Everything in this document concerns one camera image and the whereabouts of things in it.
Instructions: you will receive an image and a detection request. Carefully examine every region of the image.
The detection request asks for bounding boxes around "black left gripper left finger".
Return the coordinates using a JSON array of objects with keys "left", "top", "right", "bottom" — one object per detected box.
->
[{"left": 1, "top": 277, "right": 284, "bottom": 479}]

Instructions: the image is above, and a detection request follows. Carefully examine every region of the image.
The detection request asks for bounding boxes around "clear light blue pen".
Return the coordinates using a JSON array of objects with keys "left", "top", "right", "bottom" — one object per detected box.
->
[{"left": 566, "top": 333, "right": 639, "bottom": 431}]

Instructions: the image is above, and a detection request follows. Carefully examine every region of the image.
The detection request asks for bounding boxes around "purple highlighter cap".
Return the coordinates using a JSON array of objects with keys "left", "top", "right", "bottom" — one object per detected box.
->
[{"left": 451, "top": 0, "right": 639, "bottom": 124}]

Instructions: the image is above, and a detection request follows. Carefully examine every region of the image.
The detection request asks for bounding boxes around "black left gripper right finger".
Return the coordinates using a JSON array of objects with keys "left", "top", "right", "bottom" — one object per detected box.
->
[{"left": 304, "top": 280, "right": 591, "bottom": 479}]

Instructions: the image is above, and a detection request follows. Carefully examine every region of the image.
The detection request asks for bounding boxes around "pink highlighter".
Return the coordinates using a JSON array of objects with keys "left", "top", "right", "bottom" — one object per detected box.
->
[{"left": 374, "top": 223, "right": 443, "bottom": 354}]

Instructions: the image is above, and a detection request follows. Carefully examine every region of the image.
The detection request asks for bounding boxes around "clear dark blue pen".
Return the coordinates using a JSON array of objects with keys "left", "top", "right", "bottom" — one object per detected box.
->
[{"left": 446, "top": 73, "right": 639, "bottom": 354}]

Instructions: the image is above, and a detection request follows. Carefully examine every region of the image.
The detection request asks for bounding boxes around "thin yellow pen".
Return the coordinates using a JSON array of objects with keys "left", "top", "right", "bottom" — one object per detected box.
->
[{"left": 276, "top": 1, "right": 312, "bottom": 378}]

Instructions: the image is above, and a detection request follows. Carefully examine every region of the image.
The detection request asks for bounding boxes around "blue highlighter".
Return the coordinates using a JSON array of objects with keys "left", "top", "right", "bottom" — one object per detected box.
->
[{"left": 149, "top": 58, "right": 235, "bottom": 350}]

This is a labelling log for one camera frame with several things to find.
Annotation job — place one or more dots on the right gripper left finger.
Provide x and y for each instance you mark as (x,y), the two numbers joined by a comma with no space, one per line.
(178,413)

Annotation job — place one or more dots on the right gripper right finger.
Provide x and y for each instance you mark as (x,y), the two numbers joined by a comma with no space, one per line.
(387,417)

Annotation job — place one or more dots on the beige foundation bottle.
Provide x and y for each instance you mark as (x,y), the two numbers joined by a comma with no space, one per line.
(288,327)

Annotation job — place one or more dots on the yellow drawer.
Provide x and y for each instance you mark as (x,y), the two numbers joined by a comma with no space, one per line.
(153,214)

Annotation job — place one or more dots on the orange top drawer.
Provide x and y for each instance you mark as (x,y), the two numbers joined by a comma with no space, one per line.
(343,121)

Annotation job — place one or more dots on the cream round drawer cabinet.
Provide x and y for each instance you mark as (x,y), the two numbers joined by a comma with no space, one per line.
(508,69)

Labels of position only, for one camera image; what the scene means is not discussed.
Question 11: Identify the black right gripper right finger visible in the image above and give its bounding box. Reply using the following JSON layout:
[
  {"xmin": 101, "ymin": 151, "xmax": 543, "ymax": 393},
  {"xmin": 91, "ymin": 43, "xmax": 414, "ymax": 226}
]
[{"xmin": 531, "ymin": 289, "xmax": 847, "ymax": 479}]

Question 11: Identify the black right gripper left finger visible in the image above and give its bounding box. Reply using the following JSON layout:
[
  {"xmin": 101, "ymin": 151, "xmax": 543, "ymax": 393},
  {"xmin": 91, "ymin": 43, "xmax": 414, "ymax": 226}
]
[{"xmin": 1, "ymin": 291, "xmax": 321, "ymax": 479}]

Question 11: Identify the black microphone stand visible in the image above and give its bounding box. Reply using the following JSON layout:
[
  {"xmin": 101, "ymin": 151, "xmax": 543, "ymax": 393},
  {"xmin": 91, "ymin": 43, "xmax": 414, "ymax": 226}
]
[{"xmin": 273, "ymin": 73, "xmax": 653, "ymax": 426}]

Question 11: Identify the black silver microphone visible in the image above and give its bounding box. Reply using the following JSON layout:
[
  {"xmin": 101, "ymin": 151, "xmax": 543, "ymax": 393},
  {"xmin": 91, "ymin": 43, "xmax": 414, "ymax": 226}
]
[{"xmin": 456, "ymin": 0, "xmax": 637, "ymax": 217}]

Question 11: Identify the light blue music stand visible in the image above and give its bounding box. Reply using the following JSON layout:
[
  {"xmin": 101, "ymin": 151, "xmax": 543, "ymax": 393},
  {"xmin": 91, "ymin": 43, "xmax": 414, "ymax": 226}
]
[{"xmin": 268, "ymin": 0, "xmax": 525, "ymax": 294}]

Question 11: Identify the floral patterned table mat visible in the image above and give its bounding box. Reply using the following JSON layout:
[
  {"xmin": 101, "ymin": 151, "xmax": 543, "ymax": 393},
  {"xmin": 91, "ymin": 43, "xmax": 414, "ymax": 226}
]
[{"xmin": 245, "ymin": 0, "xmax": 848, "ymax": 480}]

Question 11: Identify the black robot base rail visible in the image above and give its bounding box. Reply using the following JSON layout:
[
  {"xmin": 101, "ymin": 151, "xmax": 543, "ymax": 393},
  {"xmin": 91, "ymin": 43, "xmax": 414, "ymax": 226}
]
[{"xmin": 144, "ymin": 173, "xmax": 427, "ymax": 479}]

# TRY IT:
Exactly as written above, set down the whole listing again.

# TASK ANSWER:
Everything in this document concerns one camera image and the whereabouts of things in it.
Instructions: you will receive an image and a detection request. Carefully examine every region of the image.
The detection request asks for bounding boxes around "black left gripper left finger".
Return the coordinates using a JSON array of objects with keys "left", "top", "right", "bottom" — one object per detected box.
->
[{"left": 1, "top": 277, "right": 284, "bottom": 479}]

Instructions: the image is above, and a detection request follows. Carefully examine every region of the image.
The detection request asks for bounding boxes around "clear light blue pen".
Return the coordinates using a JSON array of objects with keys "left", "top", "right", "bottom" — one object per detected box.
->
[{"left": 566, "top": 333, "right": 639, "bottom": 431}]

Instructions: the image is above, and a detection request follows. Carefully examine every region of the image.
The detection request asks for bounding boxes around "purple highlighter cap".
Return the coordinates using a JSON array of objects with keys "left", "top", "right", "bottom" — one object per detected box.
->
[{"left": 451, "top": 0, "right": 639, "bottom": 124}]

Instructions: the image is above, and a detection request follows. Carefully examine every region of the image.
The detection request asks for bounding boxes around "black left gripper right finger".
Return the coordinates using a JSON array of objects with keys "left", "top", "right", "bottom" — one object per detected box.
->
[{"left": 304, "top": 280, "right": 591, "bottom": 479}]

Instructions: the image is above, and a detection request follows. Carefully examine every region of the image.
The detection request asks for bounding boxes around "pink highlighter".
Return the coordinates using a JSON array of objects with keys "left", "top", "right", "bottom" — one object per detected box.
->
[{"left": 374, "top": 223, "right": 443, "bottom": 354}]

Instructions: the image is above, and a detection request follows. Carefully examine every region of the image.
The detection request asks for bounding boxes around "clear dark blue pen".
Return the coordinates using a JSON array of objects with keys "left", "top", "right", "bottom" — one object per detected box.
->
[{"left": 446, "top": 73, "right": 639, "bottom": 354}]

Instructions: the image is above, and a detection request follows. Carefully examine every region of the image.
The detection request asks for bounding boxes around "thin yellow pen".
Return the coordinates using a JSON array of objects with keys "left", "top", "right", "bottom" — one object per detected box.
->
[{"left": 276, "top": 1, "right": 312, "bottom": 378}]

Instructions: the image is above, and a detection request follows. Carefully examine every region of the image.
The detection request asks for bounding boxes around "blue highlighter".
Return the coordinates using a JSON array of objects with keys "left", "top", "right", "bottom" — one object per detected box.
->
[{"left": 149, "top": 58, "right": 235, "bottom": 350}]

This is a labelling log for one camera frame with several things to find.
Annotation job — place one or more dots on the right gripper left finger.
Provide x and y for each instance you mark as (x,y), the two numbers joined by a comma with no space, one per line.
(178,413)

Annotation job — place one or more dots on the right gripper right finger.
Provide x and y for each instance you mark as (x,y), the two numbers joined by a comma with no space, one per line.
(387,417)

Annotation job — place one or more dots on the beige foundation bottle.
Provide x and y for each instance you mark as (x,y), the two numbers joined by a comma with no space, one per line.
(288,327)

Annotation job — place one or more dots on the yellow drawer.
Provide x and y for each instance you mark as (x,y), the two numbers joined by a comma with no space, one per line.
(153,214)

Annotation job — place one or more dots on the orange top drawer.
Provide x and y for each instance you mark as (x,y), the two numbers joined by a comma with no space, one per line.
(343,121)

Annotation job — place one or more dots on the cream round drawer cabinet.
Provide x and y for each instance you mark as (x,y), the two numbers joined by a comma with no space, one per line.
(508,69)

Labels of position only, for one camera image; what the scene means is not discussed.
Question 11: Identify the black right gripper right finger visible in the image above and give its bounding box. Reply using the following JSON layout:
[
  {"xmin": 101, "ymin": 151, "xmax": 543, "ymax": 393},
  {"xmin": 91, "ymin": 43, "xmax": 414, "ymax": 226}
]
[{"xmin": 531, "ymin": 289, "xmax": 847, "ymax": 479}]

Question 11: Identify the black right gripper left finger visible in the image above and give its bounding box. Reply using the following JSON layout:
[
  {"xmin": 101, "ymin": 151, "xmax": 543, "ymax": 393},
  {"xmin": 91, "ymin": 43, "xmax": 414, "ymax": 226}
]
[{"xmin": 1, "ymin": 291, "xmax": 321, "ymax": 479}]

Question 11: Identify the black microphone stand visible in the image above and give its bounding box. Reply using the following JSON layout:
[
  {"xmin": 101, "ymin": 151, "xmax": 543, "ymax": 393},
  {"xmin": 91, "ymin": 43, "xmax": 414, "ymax": 226}
]
[{"xmin": 273, "ymin": 73, "xmax": 653, "ymax": 426}]

Question 11: Identify the black silver microphone visible in the image above and give its bounding box. Reply using the following JSON layout:
[
  {"xmin": 101, "ymin": 151, "xmax": 543, "ymax": 393},
  {"xmin": 91, "ymin": 43, "xmax": 414, "ymax": 226}
]
[{"xmin": 456, "ymin": 0, "xmax": 637, "ymax": 217}]

Question 11: Identify the light blue music stand visible in the image above and give its bounding box. Reply using the following JSON layout:
[
  {"xmin": 101, "ymin": 151, "xmax": 543, "ymax": 393},
  {"xmin": 91, "ymin": 43, "xmax": 414, "ymax": 226}
]
[{"xmin": 268, "ymin": 0, "xmax": 525, "ymax": 294}]

Question 11: Identify the floral patterned table mat visible in the image above and give its bounding box. Reply using the following JSON layout:
[
  {"xmin": 101, "ymin": 151, "xmax": 543, "ymax": 393},
  {"xmin": 91, "ymin": 43, "xmax": 414, "ymax": 226}
]
[{"xmin": 245, "ymin": 0, "xmax": 848, "ymax": 480}]

Question 11: Identify the black robot base rail visible in the image above and give its bounding box. Reply using the following JSON layout:
[
  {"xmin": 101, "ymin": 151, "xmax": 543, "ymax": 393},
  {"xmin": 91, "ymin": 43, "xmax": 414, "ymax": 226}
]
[{"xmin": 144, "ymin": 173, "xmax": 427, "ymax": 479}]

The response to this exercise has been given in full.